## Requirement
Copy word for word the lines from the start of the records through the line that contains "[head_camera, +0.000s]", both included.

(Material supplied)

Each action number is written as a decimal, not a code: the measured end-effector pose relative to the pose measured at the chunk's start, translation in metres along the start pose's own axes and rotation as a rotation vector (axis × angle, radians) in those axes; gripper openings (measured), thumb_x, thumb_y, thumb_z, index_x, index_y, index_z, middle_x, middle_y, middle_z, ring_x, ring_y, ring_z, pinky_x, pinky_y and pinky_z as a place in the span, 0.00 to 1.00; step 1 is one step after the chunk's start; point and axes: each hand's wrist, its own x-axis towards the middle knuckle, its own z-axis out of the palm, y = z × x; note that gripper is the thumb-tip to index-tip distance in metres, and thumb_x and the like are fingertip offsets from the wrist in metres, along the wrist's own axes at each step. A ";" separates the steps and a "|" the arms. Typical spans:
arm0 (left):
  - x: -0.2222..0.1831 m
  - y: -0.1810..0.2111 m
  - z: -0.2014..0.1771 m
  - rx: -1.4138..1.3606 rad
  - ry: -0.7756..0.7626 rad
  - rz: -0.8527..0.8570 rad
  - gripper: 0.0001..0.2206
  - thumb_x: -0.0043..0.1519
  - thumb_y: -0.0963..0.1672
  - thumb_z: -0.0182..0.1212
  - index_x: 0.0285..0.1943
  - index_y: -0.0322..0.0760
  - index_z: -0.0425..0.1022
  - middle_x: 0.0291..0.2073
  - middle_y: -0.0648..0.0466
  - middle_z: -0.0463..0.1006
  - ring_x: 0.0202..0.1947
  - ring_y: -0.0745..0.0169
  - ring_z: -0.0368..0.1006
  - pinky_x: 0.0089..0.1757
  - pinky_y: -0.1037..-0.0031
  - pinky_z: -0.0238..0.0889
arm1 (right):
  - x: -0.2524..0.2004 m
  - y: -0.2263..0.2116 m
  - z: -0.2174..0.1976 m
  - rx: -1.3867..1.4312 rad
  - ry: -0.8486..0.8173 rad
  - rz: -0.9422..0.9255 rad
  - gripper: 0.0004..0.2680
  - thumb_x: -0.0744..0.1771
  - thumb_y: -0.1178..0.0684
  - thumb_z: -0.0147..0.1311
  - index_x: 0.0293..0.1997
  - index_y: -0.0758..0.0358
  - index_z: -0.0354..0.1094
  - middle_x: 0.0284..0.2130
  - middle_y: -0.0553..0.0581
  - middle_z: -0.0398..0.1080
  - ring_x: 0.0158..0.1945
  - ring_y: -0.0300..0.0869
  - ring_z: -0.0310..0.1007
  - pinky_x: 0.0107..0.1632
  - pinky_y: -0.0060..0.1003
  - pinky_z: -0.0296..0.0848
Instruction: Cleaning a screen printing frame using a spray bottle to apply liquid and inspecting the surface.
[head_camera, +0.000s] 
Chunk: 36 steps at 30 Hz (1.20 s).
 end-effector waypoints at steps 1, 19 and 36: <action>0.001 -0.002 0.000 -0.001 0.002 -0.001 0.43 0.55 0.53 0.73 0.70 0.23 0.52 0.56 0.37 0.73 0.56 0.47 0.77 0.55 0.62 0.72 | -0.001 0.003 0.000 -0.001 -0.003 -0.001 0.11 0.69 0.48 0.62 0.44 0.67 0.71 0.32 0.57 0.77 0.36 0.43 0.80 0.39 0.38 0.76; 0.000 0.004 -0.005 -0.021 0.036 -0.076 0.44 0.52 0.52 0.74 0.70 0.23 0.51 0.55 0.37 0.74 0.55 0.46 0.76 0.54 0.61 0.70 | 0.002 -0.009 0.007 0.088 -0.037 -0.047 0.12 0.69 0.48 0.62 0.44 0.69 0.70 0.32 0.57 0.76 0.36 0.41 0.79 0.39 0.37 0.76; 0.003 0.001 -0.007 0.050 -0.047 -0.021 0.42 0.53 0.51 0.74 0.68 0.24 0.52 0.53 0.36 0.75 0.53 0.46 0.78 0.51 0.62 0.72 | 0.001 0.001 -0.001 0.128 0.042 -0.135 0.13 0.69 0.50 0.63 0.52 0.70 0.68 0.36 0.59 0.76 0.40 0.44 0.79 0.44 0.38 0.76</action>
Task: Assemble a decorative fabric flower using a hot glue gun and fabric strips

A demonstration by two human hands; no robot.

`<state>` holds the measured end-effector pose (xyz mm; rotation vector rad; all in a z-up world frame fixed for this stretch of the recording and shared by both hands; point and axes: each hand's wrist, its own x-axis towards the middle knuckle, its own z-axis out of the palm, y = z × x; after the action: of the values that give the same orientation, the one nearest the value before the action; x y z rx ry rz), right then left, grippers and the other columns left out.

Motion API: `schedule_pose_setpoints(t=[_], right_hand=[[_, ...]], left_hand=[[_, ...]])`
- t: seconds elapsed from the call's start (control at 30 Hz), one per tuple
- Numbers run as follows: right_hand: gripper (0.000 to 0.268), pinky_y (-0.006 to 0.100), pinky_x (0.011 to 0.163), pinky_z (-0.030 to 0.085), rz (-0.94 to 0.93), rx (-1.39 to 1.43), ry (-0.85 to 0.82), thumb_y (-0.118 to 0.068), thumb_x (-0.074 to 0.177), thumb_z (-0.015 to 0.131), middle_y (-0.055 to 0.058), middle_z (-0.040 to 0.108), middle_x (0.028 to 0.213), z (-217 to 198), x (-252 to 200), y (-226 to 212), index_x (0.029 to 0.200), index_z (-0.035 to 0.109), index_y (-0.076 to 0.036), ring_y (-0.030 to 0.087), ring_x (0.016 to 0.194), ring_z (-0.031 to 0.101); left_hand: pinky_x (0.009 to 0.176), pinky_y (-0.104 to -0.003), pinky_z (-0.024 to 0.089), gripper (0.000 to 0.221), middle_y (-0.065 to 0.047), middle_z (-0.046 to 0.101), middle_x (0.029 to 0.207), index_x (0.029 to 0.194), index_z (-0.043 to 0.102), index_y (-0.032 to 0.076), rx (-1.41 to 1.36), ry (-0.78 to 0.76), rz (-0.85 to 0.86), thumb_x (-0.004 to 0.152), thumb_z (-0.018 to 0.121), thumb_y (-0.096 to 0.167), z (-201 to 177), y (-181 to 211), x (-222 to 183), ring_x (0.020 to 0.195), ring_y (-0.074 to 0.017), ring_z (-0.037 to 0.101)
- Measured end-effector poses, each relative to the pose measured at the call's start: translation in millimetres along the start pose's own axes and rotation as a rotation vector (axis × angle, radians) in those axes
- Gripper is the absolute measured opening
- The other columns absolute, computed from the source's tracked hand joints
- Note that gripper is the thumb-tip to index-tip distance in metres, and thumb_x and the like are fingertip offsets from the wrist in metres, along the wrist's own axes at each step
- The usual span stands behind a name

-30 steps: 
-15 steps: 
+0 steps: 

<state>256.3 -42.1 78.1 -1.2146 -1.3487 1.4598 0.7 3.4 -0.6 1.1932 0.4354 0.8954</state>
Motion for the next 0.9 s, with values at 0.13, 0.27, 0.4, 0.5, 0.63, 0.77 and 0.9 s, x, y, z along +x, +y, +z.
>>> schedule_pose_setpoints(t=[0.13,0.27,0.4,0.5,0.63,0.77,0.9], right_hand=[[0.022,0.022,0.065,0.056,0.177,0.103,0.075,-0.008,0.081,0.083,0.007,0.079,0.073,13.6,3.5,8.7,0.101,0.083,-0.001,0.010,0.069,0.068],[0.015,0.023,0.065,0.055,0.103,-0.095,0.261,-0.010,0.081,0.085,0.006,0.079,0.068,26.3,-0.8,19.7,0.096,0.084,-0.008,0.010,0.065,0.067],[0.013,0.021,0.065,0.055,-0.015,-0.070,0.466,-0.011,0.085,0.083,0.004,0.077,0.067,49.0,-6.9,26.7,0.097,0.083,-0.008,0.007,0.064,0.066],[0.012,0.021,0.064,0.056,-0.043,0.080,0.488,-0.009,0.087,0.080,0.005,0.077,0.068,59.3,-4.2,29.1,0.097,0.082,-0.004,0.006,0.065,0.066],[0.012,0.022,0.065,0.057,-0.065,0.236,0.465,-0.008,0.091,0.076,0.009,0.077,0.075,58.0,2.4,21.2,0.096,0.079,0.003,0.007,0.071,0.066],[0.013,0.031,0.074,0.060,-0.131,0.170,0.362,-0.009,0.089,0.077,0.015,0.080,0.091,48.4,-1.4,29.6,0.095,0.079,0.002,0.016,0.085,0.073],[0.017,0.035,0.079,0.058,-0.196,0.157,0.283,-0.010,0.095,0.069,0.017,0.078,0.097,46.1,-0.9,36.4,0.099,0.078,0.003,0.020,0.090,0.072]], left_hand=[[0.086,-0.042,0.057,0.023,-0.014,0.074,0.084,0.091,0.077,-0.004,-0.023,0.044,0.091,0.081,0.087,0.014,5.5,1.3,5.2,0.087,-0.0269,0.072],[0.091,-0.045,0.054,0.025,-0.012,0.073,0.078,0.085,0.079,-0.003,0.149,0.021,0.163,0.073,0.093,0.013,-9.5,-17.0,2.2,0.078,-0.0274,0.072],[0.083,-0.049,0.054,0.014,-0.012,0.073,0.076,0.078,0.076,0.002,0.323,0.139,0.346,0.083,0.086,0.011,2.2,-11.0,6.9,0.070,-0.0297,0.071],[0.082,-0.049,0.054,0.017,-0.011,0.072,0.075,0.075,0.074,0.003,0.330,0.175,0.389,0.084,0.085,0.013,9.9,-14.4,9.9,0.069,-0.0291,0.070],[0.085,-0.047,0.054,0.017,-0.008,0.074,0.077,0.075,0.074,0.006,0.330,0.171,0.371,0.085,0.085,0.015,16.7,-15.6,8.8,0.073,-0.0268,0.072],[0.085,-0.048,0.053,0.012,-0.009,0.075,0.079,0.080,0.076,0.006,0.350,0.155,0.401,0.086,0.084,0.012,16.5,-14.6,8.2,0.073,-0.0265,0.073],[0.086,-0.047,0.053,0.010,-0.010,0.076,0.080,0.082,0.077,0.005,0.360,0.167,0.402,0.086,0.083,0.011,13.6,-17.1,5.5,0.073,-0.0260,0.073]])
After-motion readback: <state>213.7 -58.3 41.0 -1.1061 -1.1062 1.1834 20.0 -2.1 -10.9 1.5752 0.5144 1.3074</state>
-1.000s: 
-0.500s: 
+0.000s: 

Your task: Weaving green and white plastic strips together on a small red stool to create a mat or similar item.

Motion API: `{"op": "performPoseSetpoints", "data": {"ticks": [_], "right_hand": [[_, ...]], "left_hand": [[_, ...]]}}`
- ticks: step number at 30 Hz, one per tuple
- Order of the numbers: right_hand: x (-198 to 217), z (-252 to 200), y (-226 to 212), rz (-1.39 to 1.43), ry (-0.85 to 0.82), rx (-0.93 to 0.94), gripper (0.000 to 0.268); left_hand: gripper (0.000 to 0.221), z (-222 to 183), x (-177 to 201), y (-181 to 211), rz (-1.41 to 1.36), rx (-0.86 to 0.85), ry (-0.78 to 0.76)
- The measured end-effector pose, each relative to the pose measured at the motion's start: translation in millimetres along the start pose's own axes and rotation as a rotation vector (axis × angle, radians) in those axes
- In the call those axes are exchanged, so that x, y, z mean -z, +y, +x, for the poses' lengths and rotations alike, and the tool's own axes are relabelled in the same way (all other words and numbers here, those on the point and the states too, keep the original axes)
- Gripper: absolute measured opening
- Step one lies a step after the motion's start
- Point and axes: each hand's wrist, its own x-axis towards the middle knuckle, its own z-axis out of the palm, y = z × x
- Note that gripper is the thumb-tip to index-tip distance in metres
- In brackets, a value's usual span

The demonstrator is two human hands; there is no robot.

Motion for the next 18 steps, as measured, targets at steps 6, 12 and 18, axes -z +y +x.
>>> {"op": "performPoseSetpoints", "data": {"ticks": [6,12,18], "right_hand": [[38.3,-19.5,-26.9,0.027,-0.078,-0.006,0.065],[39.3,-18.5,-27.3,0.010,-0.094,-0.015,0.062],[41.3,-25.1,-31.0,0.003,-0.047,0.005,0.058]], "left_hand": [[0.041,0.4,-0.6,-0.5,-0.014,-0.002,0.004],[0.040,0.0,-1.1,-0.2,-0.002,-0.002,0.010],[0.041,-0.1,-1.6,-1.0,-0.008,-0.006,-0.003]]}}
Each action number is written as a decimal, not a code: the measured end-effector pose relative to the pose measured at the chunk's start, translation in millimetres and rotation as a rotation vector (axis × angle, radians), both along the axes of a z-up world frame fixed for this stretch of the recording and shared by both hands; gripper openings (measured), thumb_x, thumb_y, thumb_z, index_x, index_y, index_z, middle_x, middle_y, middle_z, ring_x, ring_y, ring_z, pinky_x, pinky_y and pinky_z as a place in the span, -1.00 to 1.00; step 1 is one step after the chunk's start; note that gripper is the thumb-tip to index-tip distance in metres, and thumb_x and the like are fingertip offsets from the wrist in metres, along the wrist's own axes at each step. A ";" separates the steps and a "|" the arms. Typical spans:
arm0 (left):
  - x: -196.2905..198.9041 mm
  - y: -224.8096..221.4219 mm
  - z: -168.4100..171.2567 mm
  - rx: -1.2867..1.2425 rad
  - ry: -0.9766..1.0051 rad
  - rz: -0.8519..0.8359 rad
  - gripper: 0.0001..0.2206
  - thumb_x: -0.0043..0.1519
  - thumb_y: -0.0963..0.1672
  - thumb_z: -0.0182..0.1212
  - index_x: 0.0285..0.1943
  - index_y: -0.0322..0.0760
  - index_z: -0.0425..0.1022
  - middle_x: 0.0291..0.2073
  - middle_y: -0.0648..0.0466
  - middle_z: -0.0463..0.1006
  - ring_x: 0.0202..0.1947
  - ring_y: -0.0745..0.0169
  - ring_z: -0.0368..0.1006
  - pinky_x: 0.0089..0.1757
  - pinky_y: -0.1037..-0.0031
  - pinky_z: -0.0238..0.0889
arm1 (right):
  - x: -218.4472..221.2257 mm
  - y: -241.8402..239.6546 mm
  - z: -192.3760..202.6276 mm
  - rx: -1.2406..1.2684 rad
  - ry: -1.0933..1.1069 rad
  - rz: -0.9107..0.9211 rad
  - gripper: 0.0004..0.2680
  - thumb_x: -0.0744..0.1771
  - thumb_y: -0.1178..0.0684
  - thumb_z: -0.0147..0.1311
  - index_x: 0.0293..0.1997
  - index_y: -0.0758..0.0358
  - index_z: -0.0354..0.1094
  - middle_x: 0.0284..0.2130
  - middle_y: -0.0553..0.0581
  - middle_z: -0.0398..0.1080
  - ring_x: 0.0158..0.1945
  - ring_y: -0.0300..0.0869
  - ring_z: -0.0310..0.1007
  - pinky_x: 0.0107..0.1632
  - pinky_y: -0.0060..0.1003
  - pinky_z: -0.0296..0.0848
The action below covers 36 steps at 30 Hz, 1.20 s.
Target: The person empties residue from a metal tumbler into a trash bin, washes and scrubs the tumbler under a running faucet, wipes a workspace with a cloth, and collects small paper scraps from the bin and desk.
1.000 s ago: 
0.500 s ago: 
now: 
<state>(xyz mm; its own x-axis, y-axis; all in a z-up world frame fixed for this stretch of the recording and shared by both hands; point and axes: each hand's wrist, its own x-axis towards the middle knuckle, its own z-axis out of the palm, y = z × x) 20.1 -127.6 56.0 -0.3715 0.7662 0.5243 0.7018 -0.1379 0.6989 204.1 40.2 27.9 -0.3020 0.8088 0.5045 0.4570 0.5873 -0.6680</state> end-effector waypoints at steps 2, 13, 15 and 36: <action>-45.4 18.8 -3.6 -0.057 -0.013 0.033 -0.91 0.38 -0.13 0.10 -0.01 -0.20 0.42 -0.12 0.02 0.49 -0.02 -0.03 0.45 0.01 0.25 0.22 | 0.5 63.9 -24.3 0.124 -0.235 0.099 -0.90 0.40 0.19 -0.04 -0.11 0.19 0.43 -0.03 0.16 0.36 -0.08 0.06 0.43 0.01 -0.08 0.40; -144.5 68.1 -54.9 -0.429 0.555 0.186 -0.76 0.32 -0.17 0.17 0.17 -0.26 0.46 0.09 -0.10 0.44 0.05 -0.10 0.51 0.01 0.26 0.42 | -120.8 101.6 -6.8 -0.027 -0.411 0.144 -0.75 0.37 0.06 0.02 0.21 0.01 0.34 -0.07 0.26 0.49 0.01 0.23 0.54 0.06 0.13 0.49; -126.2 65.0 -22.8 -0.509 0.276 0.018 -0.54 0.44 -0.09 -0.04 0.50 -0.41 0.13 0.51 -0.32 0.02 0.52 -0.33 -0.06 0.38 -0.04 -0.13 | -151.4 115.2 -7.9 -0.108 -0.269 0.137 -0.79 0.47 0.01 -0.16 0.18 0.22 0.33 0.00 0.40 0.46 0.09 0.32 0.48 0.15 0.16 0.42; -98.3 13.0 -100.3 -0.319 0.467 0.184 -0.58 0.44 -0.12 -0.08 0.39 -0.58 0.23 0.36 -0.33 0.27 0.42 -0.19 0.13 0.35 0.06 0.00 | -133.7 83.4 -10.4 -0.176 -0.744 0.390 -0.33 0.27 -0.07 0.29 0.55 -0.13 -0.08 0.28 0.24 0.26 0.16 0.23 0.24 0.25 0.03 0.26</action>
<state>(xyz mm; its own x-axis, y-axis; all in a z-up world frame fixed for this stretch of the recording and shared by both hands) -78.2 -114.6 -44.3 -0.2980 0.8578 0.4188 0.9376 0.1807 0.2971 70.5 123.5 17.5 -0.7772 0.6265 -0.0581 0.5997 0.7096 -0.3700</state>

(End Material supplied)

## Response area
Each action number is written as a decimal, not a code: the measured end-effector pose relative to the pose measured at the chunk's start, translation in metres along the start pose's own axes and rotation as a rotation vector (axis × angle, radians) in those axes; gripper openings (measured), thumb_x, thumb_y, thumb_z, index_x, index_y, index_z, middle_x, middle_y, middle_z, ring_x, ring_y, ring_z, pinky_x, pinky_y and pinky_z as a place in the span, 0.00 to 1.00; step 1 is one step after the chunk's start; point and axes: each hand's wrist, its own x-axis towards the middle knuckle, its own z-axis out of the palm, y = z × x; note that gripper is the thumb-tip to index-tip distance in metres, and thumb_x and the like are fingertip offsets from the wrist in metres, along the wrist's own axes at each step. A ";" separates the steps and a "|" the arms. Typical spans:
arm0 (left):
  - x: -0.2222..0.1831 m
  - y: -0.1810..0.2111 m
  - z: -0.2014..0.1771 m
  - rx: -1.4138..1.3606 rad
  - ry: -0.7756..0.7626 rad
  - rz: -0.8527..0.8570 rad
  - gripper: 0.0001..0.2206
  - thumb_x: -0.0043..0.1519
  - thumb_y: -0.0963..0.1672
  - thumb_z: -0.0182..0.1212
  - index_x: 0.0285..0.1943
  - index_y: -0.0322..0.0760
  - index_z: -0.0425..0.1022
  - middle_x: 0.0291..0.2073
  - middle_y: -0.0648..0.0466
  - middle_z: -0.0463..0.1006
  - ring_x: 0.0202..0.1947
  - ring_y: -0.0745..0.0169
  - ring_z: -0.0368..0.1006
  - pinky_x: 0.0089..0.1757
  - pinky_y: -0.1037..-0.0031
  - pinky_z: -0.0238..0.0889
arm1 (right):
  - x: -0.2524..0.2004 m
  - y: -0.2263..0.2116 m
  - z: -0.2174..0.1976 m
  - rx: -1.3867..1.4312 rad
  - ry: -0.8486..0.8173 rad
  - rz: -0.9422..0.9255 rad
  - gripper: 0.0004..0.2680
  - thumb_x: -0.0744..0.1771
  - thumb_y: -0.1178..0.0684
  - thumb_z: -0.0147..0.1311
  - index_x: 0.0293..0.1997
  - index_y: -0.0758..0.0358
  - index_z: -0.0354..0.1094
  - middle_x: 0.0284..0.2130
  - middle_y: -0.0553..0.0581
  - middle_z: -0.0398..0.1080
  - ring_x: 0.0158..0.1945
  - ring_y: -0.0300..0.0869
  - ring_z: -0.0310..0.1007
  - pinky_x: 0.0107..0.1632
  - pinky_y: -0.0060..0.1003
  - pinky_z: -0.0296..0.0848
Instruction: Cleaning a screen printing frame using a spray bottle to apply liquid and inspecting the surface.
[head_camera, +0.000s] 

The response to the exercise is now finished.